“Medium Rare” Review

There’s an apparently psychic medium in this, failing to spice up a rather weak traitor-in-the-organisation plot. We get to see lots of the department again. Freddie-the-paymaster is another good chum of Steed, so the supply of pals hasn’t dried up yet – of course he’s dead before the opening credits roll ((Well, not quite before – the freeze frame for the credits make falling/jumping off something pretty much obligatory in The New Avengers so he’s not actually dead until the unfreeze, after the episode title.)). We see that Freddie pays all the informants by having them come to his office in the department. Very inconspicuous, that! He’s even worried they might be spooked by Steed being there – as if coming to the building and walking to his office they’d be unseen by anyone (this being the offices of the security services, so no one will be monitoring coming and going, right?) We discover that a fortune was being paid, by the department, for information “which [Steed or his colleagues] could have got from foreign newspapers”. WHY? Did the department just have too much money and no other way to spend it? What’s that about public sector waste?
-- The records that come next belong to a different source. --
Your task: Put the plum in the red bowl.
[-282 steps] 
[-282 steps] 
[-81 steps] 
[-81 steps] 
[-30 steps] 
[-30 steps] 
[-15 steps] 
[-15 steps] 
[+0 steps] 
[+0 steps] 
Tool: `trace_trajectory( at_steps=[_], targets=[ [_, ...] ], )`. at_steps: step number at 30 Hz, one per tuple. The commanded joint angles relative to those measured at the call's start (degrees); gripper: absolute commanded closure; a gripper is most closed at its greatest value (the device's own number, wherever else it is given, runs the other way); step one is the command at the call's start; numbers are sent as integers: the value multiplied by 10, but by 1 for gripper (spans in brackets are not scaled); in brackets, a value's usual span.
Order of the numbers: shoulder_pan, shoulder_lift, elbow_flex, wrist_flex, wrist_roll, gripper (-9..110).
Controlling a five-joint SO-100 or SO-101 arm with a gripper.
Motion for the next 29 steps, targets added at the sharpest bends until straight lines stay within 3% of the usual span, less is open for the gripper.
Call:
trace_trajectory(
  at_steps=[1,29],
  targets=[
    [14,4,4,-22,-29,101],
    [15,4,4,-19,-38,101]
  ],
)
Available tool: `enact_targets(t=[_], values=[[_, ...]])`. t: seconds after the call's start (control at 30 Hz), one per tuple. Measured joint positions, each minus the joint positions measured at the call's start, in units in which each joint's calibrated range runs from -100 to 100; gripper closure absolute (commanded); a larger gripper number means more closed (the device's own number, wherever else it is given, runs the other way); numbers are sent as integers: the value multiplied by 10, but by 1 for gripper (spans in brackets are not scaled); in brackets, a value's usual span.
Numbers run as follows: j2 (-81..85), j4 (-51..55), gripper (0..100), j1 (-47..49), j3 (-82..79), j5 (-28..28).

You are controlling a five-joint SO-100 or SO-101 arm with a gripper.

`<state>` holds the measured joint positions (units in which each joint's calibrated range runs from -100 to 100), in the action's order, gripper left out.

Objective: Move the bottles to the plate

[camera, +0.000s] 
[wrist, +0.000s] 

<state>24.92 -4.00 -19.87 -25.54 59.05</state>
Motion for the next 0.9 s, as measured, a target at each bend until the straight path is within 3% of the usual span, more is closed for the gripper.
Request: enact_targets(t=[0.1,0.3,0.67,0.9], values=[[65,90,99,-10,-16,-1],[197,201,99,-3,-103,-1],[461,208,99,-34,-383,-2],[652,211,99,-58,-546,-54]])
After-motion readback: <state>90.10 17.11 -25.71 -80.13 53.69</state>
Anyway, that starts to seem credible when it turns out the scam is for Wallace, the paymaster’s boss, to dress up as all the informants. No, really.

The medium who has been happily running scam seances when she believes a real premonition comes to her – of Steed’s death, so she goes to his house to warn him. She describes him:

“Handsome, sophisticated, tall, immaculate.”

When elements of her predictions start to prove accurate, the department runs tests on her. A guy in a white lab coat says he can’t tell if there’s anything it in (“what do we know about telekinesis?”) but then, even though Steed appears to be sceptical, we know he has encountered telepathy before and it’s real. And there’s a shot with a window opening, and the curtains blowing, that’s very similar to one used in Warlock (the episode which suggested that witchcraft is genuine). Is that a deliberate reference? In fact, in this case, it turns out the medium heard sound carrying down the water pipes from the plotters’ room and so there’s nothing supernatural about it (apart from the fact that Gambit and Purdey can clearly hear each other over the pipes, when she could only hear voices while sat right in the corner, and the plotters never heard her at all).

The villainous Wallace sets about framing Steed, apparently having taken note of how Tara was framed in Who Was That Man I Saw You With? even down to hiding a message in a telephone directory.

Purdey, presented with the accusation that Steed is a traitor, flies of the handle. It’s another very emotional reaction. She has none of the cool or composure of Cathy or Emma, but as in the last couple of episodes, her devotion to Steed has become very overt.

“Even if you did do it, I still think you’re innocent.”

Love it.

We get a specific disavowal of firearms from Steed:

“I abhor guns. I don’t even have a gun except a Colt .45 and that’s for sentimental reasons.”

This is something I remembered – and there’s a similar hint in The Morning After that Steed rarely carries a gun – which is why I noted the many many occasions he carried one in series 2 & 3 of The Avengers.

It’s a shame the plot is so lacklustre of a couple of strong episodes to open the season, but it remains watchable and it’s a well-shot, good looking episode (apart from a very nasty bit of hotel carpet, and the most poorly edited car accident in the history of television).

About Simon Wood

Lecturer in medical education, lapsed mathematician, Doctor Who fan and garden railway builder. See simonwood.info for more...

2 thoughts on ““Medium Rare” Review

    1. The “Steed never carried a gun” myth exists outside the scripts, too – both Macnee and Clemens, no less, have stated it. Macnee says he never wanted to carry a gun, so perhaps as his influence as star grew, the show changed. Or as Clemens’ control became complete he did a bit of retconning.

      It certainly could be read as character development. But I’m guessing it’s accidental character development.